Welcome to Doom9's Forum, THE in-place to be for everyone interested in DVD conversion. Before you start posting please read the forum rules. By posting to this forum you agree to abide by the rules. |
18th September 2008, 14:30 | #204 | Link |
Guest
Join Date: Jan 2002
Posts: 21,901
|
I ran a quick test with a CRF encode of 1280x720 material.
E8500 @ 3.8 GHz NV GPU: 27.9 fps CoreAVC via DSS: 28.4 Apparently CoreAVC is so good that its CPU utilization is comparable to the overhead of managing decoding on the GPU (memory transfers host<->device, etc.). It's hard to believe, so I'll look to see if I've missed something. I'm beginning to think this is a dead end, since things can only get better on the CPU versus the GPUs, which are "cast in silicon". Maybe I'll update the regular versions with the latest libavcodec code while we wait for a CoreAVC API/SDK. |
18th September 2008, 14:44 | #205 | Link |
x264aholic
Join Date: Jul 2007
Location: New York
Posts: 1,752
|
I do have some good news in regards to the deinterlacing of vp2.
The following image was deinterlaced using a simple TempGaussMC(): The following with the VP2 Deint: I used very naive settings of the default, just to play the role of a new user who doesn't know better. The deinterlacer is very very sharp.
__________________
You can't call your encoding speed slow until you start measuring in seconds per frame. |
18th September 2008, 14:51 | #206 | Link |
Guest
Join Date: Jan 2002
Posts: 21,901
|
Maybe that's the saving grace!
Nice shots, thanks for posting. BTW, I noticed with CoreAVC via DSS(), it blend deinterlaced, even though I have deinterlacing turned off in its control panel. It also included my clip 4 times in the output! I haven't used CoreAVC much but I was somewhat surprised. Any idea what is going on? Last edited by Guest; 18th September 2008 at 14:53. |
18th September 2008, 14:57 | #207 | Link |
Registered User
Join Date: Apr 2006
Posts: 225
|
To be honest, I think that the decoding on the GPU is a neat idea, but in the end should be an option for those with the right hardware who want to try squeezing a little more speed out of their encodes. I'm concerned though that eventually the limitations of DXVA on these cards may begin to hinder this great program's ability to work. I agree that the PAFF accuracy is nice (haven't gotten to try it myself yet though) but I know how difficult it can be sometimes to make hardware based tasks like this work consistently. The thought of only one instance at a time is scarry too, as I sometimes do more than one encode at once, or may in the future be reading from more than one source at once (doing a fade between two of my camera's clips comes to mind).

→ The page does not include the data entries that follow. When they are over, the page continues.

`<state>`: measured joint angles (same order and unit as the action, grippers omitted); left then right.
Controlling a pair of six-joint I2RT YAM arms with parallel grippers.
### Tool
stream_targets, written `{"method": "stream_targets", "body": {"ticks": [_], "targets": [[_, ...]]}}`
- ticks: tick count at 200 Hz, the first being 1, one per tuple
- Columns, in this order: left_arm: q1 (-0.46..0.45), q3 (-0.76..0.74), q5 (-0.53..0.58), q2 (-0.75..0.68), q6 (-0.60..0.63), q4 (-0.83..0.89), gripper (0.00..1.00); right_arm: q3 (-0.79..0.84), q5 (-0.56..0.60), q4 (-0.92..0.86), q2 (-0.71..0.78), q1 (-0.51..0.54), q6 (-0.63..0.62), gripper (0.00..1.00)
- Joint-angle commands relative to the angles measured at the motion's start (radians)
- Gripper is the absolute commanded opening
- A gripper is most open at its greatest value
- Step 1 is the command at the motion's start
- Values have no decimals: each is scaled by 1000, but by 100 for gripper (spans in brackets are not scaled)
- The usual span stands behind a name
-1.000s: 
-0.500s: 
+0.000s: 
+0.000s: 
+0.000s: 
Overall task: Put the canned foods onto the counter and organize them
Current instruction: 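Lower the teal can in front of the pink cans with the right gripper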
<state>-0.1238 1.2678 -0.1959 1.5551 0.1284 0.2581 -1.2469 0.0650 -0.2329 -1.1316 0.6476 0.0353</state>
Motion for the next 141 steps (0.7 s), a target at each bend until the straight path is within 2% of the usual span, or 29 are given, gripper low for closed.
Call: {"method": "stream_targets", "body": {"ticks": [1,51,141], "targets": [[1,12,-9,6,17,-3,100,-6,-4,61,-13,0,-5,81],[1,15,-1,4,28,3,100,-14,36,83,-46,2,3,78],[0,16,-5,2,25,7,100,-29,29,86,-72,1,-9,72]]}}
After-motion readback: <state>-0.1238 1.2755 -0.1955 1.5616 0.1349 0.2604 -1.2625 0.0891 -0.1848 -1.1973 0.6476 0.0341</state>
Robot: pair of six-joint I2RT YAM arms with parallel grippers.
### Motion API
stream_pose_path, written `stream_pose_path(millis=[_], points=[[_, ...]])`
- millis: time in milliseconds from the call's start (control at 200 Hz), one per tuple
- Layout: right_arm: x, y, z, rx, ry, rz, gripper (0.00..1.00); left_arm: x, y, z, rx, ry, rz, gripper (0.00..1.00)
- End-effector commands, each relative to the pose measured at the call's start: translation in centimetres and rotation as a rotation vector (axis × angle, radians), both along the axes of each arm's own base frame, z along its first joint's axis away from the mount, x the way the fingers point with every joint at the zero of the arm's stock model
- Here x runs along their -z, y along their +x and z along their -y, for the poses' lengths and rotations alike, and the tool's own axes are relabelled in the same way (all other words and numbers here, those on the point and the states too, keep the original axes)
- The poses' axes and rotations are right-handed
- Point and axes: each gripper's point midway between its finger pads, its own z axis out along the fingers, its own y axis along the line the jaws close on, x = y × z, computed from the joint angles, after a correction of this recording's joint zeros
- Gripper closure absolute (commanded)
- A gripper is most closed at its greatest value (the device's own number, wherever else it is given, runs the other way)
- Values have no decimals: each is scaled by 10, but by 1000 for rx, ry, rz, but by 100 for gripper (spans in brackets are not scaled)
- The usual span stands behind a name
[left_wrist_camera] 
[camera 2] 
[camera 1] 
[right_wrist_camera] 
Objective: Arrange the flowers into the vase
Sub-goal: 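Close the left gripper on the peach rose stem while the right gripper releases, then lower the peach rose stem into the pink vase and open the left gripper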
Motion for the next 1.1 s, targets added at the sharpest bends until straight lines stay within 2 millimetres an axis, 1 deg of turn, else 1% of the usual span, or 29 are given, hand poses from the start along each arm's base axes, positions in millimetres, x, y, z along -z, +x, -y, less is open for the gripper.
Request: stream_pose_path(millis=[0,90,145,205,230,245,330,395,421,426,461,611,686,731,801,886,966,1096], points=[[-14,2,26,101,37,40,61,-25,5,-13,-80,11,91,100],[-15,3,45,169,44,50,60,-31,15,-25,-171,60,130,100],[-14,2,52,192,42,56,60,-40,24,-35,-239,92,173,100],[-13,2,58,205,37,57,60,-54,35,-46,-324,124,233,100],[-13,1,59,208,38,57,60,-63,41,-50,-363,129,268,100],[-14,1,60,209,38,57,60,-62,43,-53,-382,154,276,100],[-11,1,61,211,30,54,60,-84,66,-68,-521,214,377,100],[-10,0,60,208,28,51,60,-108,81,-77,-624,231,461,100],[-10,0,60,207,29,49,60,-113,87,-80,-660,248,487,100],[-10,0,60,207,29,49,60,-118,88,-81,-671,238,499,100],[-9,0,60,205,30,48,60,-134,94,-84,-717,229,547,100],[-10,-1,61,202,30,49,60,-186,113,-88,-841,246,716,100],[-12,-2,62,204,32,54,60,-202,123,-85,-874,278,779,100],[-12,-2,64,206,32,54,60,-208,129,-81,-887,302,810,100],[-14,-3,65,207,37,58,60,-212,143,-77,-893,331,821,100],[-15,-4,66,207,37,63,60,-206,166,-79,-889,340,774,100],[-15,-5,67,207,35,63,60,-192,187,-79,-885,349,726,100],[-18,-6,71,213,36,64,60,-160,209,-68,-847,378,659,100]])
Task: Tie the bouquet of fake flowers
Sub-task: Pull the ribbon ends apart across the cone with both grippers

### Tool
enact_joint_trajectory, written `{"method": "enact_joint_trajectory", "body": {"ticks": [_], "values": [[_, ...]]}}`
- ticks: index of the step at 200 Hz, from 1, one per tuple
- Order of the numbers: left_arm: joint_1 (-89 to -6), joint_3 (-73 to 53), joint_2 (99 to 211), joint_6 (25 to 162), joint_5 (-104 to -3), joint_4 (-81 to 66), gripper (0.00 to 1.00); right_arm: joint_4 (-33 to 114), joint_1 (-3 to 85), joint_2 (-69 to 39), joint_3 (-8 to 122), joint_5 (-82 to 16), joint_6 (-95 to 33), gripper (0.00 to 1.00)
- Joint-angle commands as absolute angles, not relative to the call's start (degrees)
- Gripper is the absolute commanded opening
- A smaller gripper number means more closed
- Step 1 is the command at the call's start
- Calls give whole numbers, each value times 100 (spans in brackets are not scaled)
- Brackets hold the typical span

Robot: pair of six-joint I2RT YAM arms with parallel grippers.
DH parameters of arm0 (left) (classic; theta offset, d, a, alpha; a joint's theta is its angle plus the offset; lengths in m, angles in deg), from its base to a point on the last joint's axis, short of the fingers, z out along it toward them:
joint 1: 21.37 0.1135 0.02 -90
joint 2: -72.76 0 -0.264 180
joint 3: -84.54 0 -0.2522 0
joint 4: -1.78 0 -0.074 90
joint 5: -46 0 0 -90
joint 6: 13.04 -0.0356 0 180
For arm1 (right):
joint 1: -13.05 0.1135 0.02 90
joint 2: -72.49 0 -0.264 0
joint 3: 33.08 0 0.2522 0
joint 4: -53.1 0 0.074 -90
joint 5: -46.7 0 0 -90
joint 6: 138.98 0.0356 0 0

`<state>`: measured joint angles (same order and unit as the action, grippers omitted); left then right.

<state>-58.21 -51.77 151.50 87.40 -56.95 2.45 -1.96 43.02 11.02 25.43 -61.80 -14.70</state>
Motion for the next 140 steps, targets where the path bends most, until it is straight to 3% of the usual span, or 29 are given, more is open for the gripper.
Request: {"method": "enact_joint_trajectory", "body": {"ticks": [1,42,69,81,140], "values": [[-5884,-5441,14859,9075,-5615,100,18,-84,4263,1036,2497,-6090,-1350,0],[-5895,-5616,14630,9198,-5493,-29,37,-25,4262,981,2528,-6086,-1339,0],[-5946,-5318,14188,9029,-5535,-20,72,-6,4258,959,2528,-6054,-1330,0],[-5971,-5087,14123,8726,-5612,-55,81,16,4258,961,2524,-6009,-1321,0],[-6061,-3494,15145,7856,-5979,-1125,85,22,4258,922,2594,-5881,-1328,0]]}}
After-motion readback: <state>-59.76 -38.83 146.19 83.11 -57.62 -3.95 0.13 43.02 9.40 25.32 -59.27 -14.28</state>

Bottom Line: I feel that hardware acceleration is better for realtime critical applications (playback). However for applications like transcoding, a pure software solution is better, since speed is nice, but not critical, and it can grow as needed without being as you say "cast it silicon." edit: That de-interlaced footage does look nice! Does it change the fps to 60 like DGbob does? (assuming of course the source was 30i). Last edited by Turtleggjp; 18th September 2008 at 15:05. |
18th September 2008, 15:05 | #209 | Link |
x264aholic
Join Date: Jul 2007
Location: New York
Posts: 1,752
|
Yes, indeed.. I'll need to test on a longer interlaced source to see how well a "good" deinterlacer will fare vs AVCSource(deinterlace=true) speed wise. By "good" I mean to say one that would produce very similar results without being horribly slow At the very least, we have quite possibly a fast and high quality decoder + deinterlacer for those annoying 30i sources.
Edit: I forget where I got the source now, but it was thanks to some searching on the doom9 forums for an interlaced H.264 m2ts source did I find it. Edit 2: neuron2, is it safe to assume you used DSS() using graphedit to connect CoreAVC as the decoder?
__________________
You can't call your encoding speed slow until you start measuring in seconds per frame. Last edited by Sagekilla; 18th September 2008 at 15:07. |
18th September 2008, 15:20 | #211 | Link | ||
Registered User
Join Date: Dec 2004
Location: Melbourne, AU
Posts: 1,963
|
Quote:
Quote:
|
||
18th September 2008, 15:25 | #213 | Link |
x264aholic
Join Date: Jul 2007
Location: New York
Posts: 1,752
|
@squid_80: For the single core users who happen to have a very fast GPU, this is indeed very useful.
On another note, while this is an extremely unusual case, I'm curious how much speed up I can afford on two machine setup with TCPServer --> TCPSource. @neuron2: I'm not completely sure. My normal routine is Directshowsource("graph.grf") with graph.grf being a filter graph of source file --> CoreAVC. I don't know if doing it your way could produce different results.
__________________
You can't call your encoding speed slow until you start measuring in seconds per frame. |
18th September 2008, 15:53 | #214 | Link |
Registered User
Join Date: Nov 2003
Posts: 1,281
|
I just ran a quick test on my e6750 @ 3.6Ghz and 8800gt 512m.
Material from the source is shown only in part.